Bukowski in Bronze

“we need our own newspaper”

–Charles Bukwoski’s “the weather’s been fair”

 

When my sister started her campaign

to build a statue of Hank for the locals

to know their neighbor was a writer

and tourists to have something to look at

besides his headstone--lying flat like

all the dead, to be towered over

by a single traffic cone--the closest thing

to a Pedro paper said don’t sanitize him

for tourist consumption; instead, pimp out

his image like they do with t-shirts

and posters even though he was uneasy

about his face, and his widow

doesn’t see a damn penny.

 

When my sister started her campaign,

she wasn’t a fan of Hank, but cried

cancer-filled tears at the request for miles

in exchange for inches. She wanted the one

statue and was countered with a list of

should-be statues and parks and museums

and how-to-go-about-its with stickers

and shirts the widow and Hank wouldn’t

approve of, and you need approval from

the sideshow act to make a couple pennies

off their alligator-face.
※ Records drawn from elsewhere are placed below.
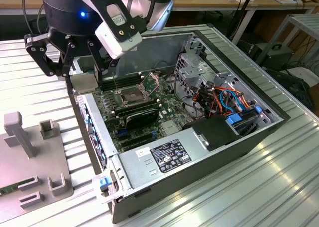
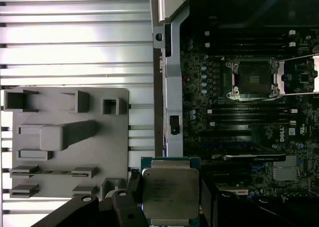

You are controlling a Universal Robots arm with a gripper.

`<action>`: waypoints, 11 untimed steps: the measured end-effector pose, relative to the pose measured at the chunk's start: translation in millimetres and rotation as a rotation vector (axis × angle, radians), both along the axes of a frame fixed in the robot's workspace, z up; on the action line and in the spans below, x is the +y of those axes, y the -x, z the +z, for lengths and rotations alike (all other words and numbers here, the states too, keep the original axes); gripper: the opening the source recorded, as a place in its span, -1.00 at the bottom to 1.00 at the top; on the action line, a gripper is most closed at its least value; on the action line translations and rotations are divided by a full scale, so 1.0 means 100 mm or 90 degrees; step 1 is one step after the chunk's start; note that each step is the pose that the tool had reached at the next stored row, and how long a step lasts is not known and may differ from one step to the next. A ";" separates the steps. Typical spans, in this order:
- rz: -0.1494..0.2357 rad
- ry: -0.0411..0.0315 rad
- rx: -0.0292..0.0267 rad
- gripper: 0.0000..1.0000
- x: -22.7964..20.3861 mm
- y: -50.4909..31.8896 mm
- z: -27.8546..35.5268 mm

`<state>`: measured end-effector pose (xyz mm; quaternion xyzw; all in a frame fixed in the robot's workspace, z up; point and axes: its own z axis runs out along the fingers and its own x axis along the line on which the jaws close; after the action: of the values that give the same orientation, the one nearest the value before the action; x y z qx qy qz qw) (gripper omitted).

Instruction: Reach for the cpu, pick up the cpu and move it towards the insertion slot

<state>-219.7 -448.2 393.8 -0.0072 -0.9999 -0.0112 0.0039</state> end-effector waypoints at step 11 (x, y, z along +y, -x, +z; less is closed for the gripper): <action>0.000 0.0001 0.0000 0.10 0.000 -0.039 0.001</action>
<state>-215.8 -448.2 393.8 -0.0072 -0.9999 -0.0112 0.0039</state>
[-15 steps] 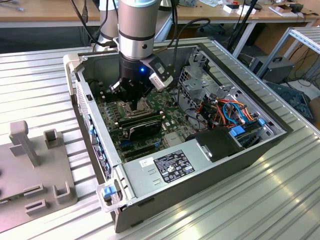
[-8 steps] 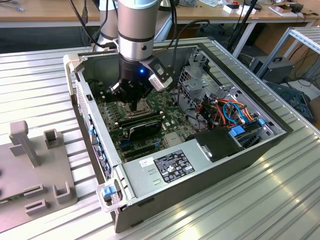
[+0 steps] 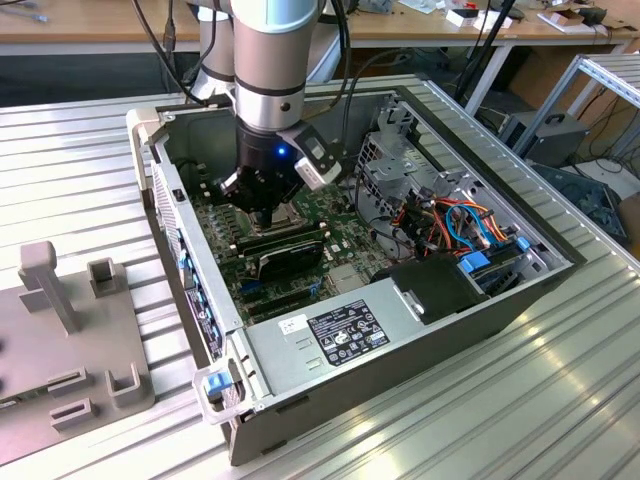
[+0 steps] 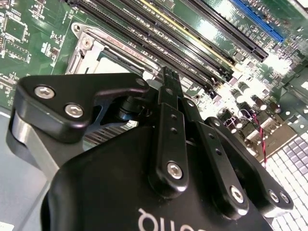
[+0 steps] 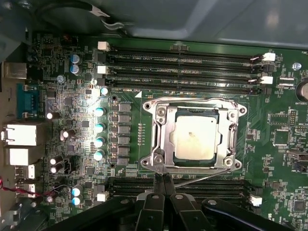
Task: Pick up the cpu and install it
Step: 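Install the second cpu locking lever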
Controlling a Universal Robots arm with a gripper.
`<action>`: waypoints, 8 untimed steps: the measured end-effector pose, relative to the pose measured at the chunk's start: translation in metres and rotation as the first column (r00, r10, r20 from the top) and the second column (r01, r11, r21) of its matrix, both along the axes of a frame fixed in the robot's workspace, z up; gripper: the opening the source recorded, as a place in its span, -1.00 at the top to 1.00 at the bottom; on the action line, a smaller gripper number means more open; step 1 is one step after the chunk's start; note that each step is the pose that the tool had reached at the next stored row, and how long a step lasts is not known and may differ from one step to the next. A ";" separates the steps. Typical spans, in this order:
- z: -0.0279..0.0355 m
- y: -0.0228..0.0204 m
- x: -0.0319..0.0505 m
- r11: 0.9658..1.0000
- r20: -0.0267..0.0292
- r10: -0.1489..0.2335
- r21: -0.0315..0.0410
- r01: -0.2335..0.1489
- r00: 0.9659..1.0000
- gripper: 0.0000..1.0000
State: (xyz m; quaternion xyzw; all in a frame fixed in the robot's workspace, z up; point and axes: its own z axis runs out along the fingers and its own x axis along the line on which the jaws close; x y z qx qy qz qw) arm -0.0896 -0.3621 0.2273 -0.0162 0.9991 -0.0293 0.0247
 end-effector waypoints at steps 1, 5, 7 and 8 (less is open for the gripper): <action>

Drive down Pacific,

past Slavko’s giant chicken and see the local

paper posterize Hank on their storefront

window, bigger than his life and with a factoid

impossible to prove but for one posed picture.

 

When my sister died, Bukowski in Bronze

probably went with her because Pedro wanted

an army of statues and for one radiation-weak

woman to read, remember, and build them

without hosing them down to see how memory

is like property already staked, claimed, gated.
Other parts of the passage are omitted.